I have two tables, "item" (items on sale) where a column named "itemcode"
is the PK and "tmp_salesitm" (invoice item lines) where the foreign key
column to "item" is called "itemid" and not "itemcode" for some reason. I
wanted to find all records from the first with no matching records in the
second (i.e. items that have never been sold). So I hastily typed:

  select * from item where itemcode not in (select itemcode from
tmp_salesitm)

forgetting that the column name was different. To my amazement the query
returned ALL rows from table "item" despite the fact that "tmp_salesitm"
has several matching records. After investigation I located the name
mismatch, corrected the query to:

  select * from item where itemcode not in (select itemid from tmp_salesitm)

ran it and it returned the correct results.

So I wondered, shouldn't the first query throw an error instead of
returning a result that does not make sense? Then I thought that the SQL
parser may have interpreted "itemcode" in the subquery as a reference to
the "itemcode" column of the outer query. So I changed "itemcode" to "xxx"
and I got an error I was expecting.

My question is, is this behaviour normal? Should a NOT IN subquery, that
uses a different from clause and is -to my knowledge- not correlated, be
allowed to select columns of the outer query's FROM tables? Shouldn't an
error be raised instead or am I missing something?

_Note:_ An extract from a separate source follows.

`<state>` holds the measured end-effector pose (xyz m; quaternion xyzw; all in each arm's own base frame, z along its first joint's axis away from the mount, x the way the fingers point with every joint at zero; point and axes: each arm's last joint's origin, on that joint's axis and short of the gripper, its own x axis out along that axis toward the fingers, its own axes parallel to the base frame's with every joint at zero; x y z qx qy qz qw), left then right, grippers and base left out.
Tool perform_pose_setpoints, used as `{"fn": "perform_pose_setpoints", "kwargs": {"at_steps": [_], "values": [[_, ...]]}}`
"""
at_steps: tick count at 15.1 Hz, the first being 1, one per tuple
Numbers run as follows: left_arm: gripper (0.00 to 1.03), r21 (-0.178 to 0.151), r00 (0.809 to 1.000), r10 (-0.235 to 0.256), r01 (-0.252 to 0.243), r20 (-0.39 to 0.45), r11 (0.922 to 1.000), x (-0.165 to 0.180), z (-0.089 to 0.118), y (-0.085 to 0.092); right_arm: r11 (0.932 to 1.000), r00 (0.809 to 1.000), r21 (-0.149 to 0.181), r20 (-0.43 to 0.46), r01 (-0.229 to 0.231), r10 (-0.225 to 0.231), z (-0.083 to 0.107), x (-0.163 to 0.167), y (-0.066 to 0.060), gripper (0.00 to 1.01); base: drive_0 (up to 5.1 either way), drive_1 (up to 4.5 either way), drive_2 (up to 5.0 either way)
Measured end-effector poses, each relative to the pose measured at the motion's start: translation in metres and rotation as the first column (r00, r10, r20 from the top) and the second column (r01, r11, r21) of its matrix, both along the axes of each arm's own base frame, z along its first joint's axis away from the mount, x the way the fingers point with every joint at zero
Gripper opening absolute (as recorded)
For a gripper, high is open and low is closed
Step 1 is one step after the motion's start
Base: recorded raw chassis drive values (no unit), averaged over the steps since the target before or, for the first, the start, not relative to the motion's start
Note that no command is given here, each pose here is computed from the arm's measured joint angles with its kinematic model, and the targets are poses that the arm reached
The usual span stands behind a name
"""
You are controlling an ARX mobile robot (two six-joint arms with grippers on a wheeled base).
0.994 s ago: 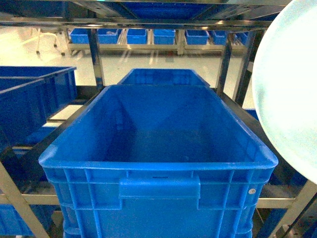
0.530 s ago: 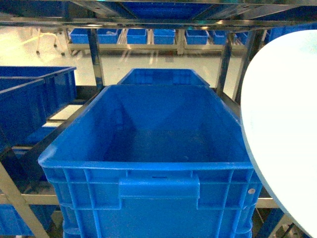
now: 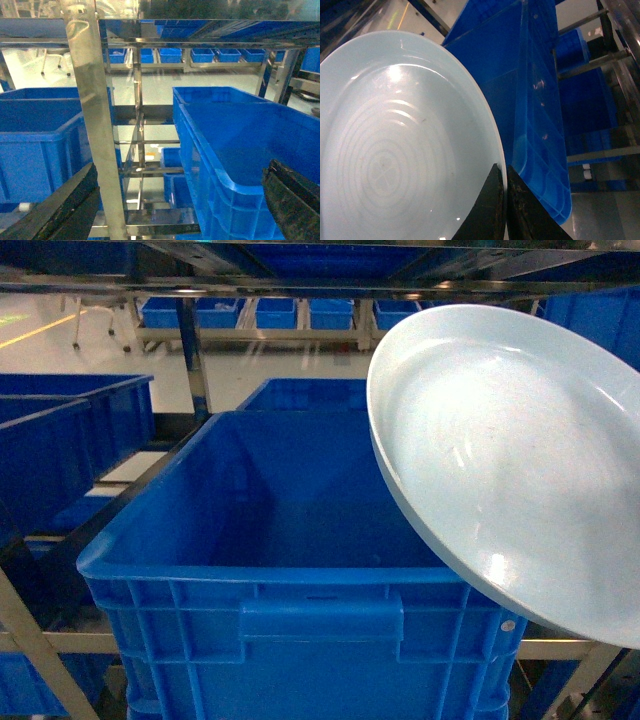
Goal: Place blue tray on left shelf second layer neatly
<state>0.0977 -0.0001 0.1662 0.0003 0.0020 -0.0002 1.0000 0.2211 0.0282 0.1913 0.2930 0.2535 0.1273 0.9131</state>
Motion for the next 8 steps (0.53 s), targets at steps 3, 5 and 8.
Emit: {"fn": "perform_pose_setpoints", "kwargs": {"at_steps": [3,5,8], "values": [[0.98,0.000,1.000,0.000,0.000,0.000,1.0000,0.000,0.000,0.000,1.0000,0.999,-0.007,-0.033,0.001,-0.002,-0.006,0.010,0.002,0.02,0.0,0.00,0.0],[0.98,0.000,1.000,0.000,0.000,0.000,1.0000,0.000,0.000,0.000,0.9998,0.999,-0.015,-0.053,-0.009,0.008,-0.011,0.021,0.008,0.02,0.0,0.00,0.0],[0.98,0.000,1.000,0.000,0.000,0.000,1.0000,0.000,0.000,0.000,0.9987,0.999,-0.042,-0.040,-0.029,0.027,-0.007,0.036,0.021,0.02,0.0,0.00,0.0]]}}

FYI the outcome is similar if I replace "NOT IN" with "IN". With:

  select * from item where itemcode in (select itemcode from tmp_salesitm)

I get zero records and with:

  select * from item where itemcode in (select itemid from tmp_salesitm)

I get the correct matching records. Also, the "explain query plan" command
shows a single full table scan on "item" for the first query and a more
"reasonable" plan for the second query.

I use SQLite version 3.8.11 in Windows 7.

Thanks in advance and apologies if this has been asked before.